The final sample consisted of 14 chimpanzees (8 females; mean age = 20 years, SD = 9, range = 8–40), of which 13 apes had already participated in Study 1. These individuals were distributed in a counterbalanced manner regarding their drinking experience in Study 1 when assigned to the two groups in the current study. Two additional female chimpanzees (age: 37 and 44 years) served as demonstrators, as well as two male chimpanzees (age: 13 and 16 years) who had finished the test. We collected data with four additional chimpanzees who were dropped from the study due to a lack of motivation (Supplementary Material S1).


In the prior experience phase, the setup comprised a drinking device (an infusion bottle with a thin hose leading to a hole in the panel) for the participant that positioned them opposing the demonstrator as well as a drinking container and a blue straw for the demonstrator (Fig. 2A). In the test phase, participants encountered a U-shaped tube containing a banana pellet, the empty drinking device with the blue straw pre-inserted, and two additional tools of the same length (stick, string; Fig. 2B). The target tool, the drinking container and the distractor objects differed in their appearance from those used in Study 1 (Figs. 1, 2; Supplementary Material S1).

During the prior experience phase, the participant and the demonstrator were located in two separate rooms. The participant was positioned in front of a transparent Plexiglas panel where she could drink highly diluted grape juice. Participants in the experience group then observed how the demonstrator entered the room, took the straw from the metal frame, inserted it into the container, drank the undiluted juice and then exchanged the tool with the experimenter. This was repeated twice in three sessions, which were conducted on separate days (6 drinking demonstrations). Participants in the control group observed how the demonstrator freely handled the straw without a food reward present and then exchanged it with the experimenter after 30 s. Apes received half a food pellet for the exchange. Three sessions with two demonstrations each were conducted on separate days (6 handling demonstrations).

During the test phase, participants from both groups received two test sessions that lasted 5 min each. The first test session was conducted on the third day after the demonstrations and the second one on a separate day. Before the first test session, the demonstrator left the test room and the setup was prepared.

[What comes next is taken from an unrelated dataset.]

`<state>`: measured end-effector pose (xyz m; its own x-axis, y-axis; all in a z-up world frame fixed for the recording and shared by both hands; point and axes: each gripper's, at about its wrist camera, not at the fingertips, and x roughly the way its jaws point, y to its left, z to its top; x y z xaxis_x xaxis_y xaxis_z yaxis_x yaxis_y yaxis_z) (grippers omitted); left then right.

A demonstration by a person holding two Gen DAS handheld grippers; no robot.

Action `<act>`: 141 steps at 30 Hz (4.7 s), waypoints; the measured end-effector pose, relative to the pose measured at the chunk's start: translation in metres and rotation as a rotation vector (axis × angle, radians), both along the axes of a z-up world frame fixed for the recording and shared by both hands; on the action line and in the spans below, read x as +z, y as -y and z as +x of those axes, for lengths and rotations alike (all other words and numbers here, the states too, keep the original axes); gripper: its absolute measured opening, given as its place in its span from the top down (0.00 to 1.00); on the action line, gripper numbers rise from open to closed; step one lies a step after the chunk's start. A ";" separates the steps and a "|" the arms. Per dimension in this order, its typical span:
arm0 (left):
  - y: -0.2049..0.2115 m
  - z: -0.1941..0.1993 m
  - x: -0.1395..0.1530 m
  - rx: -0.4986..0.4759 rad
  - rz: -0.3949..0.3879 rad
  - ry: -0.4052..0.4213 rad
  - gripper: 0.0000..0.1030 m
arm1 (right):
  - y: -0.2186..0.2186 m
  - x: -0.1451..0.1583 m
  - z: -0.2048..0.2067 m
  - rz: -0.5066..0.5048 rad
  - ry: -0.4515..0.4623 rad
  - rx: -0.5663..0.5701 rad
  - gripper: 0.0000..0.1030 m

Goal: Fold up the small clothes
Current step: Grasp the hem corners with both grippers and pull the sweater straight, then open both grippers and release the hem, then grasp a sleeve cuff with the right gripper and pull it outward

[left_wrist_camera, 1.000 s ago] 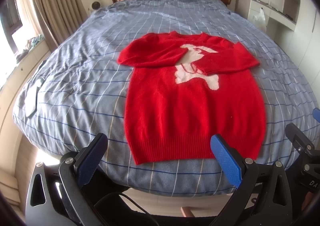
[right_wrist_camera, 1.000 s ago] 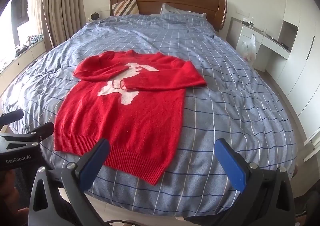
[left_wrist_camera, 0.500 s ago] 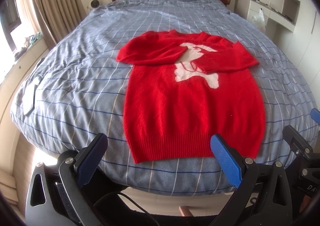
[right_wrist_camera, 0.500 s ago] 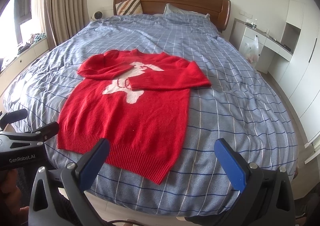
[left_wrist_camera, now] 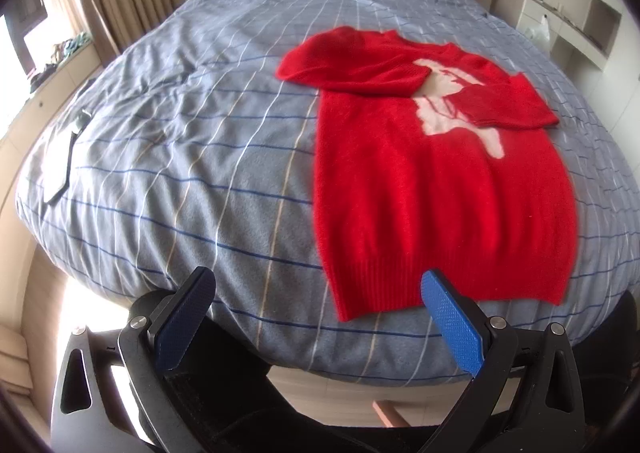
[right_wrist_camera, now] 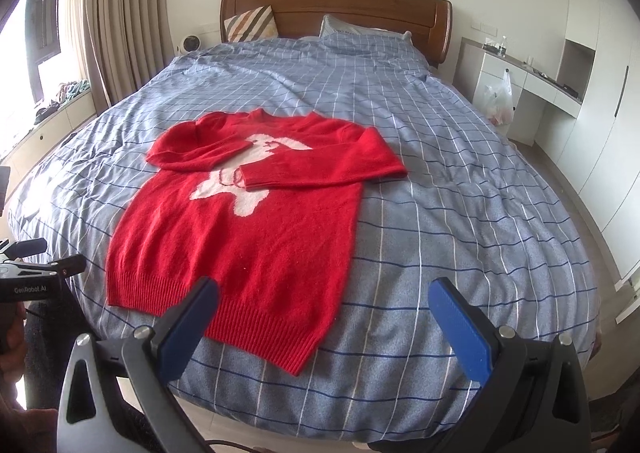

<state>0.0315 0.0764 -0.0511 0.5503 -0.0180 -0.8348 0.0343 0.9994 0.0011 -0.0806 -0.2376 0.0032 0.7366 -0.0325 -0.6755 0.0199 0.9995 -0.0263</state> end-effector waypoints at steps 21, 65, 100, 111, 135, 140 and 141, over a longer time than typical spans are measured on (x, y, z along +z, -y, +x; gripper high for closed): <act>-0.007 0.016 -0.060 0.055 -0.237 -0.093 0.98 | 0.045 -0.110 0.012 0.333 -0.320 0.065 0.97; 0.005 -0.023 0.018 0.056 -0.037 0.199 0.13 | 0.031 -0.097 -0.007 0.092 -0.184 0.008 0.63; -0.055 -0.015 -0.050 0.383 -0.060 0.137 0.13 | 0.278 0.023 0.212 0.047 -0.003 -0.220 0.94; -0.045 -0.010 -0.053 0.349 0.015 0.131 0.13 | 0.406 -0.094 0.156 0.336 -0.127 -0.485 0.94; -0.046 -0.007 -0.054 0.331 0.027 0.096 0.13 | 0.403 -0.105 0.154 0.280 -0.162 -0.473 0.83; -0.045 -0.003 -0.047 0.264 0.055 0.064 0.12 | 0.376 -0.063 0.110 0.133 -0.093 -0.499 0.45; -0.044 -0.001 -0.044 0.248 0.070 0.058 0.12 | 0.364 -0.054 0.102 0.097 -0.070 -0.464 0.44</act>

In the test, participants had to extract the pre-inserted straw from the dry container and poke out a banana pellet from the U-shaped tube, while disregarding the stick and a string (see Supplementary Material S1).


We coded the same variables and applied the same analyses as in Study 1 (GLMMs and Cox Mixed models where appropriate and GLMs or non-parametric tests if the models were unstable, see Supplementary Material S1) except for the following changes due to the small sample size: The models comprised group and session as fixed effects and the random effect of subject ID as well as the random slope of session within subject ID. We additionally coded and analysed finding the solution strategy (i.e., inserting the straw into the tube without touching the reward) and survival time until finding the solution strategy (see Supplementary Material S1).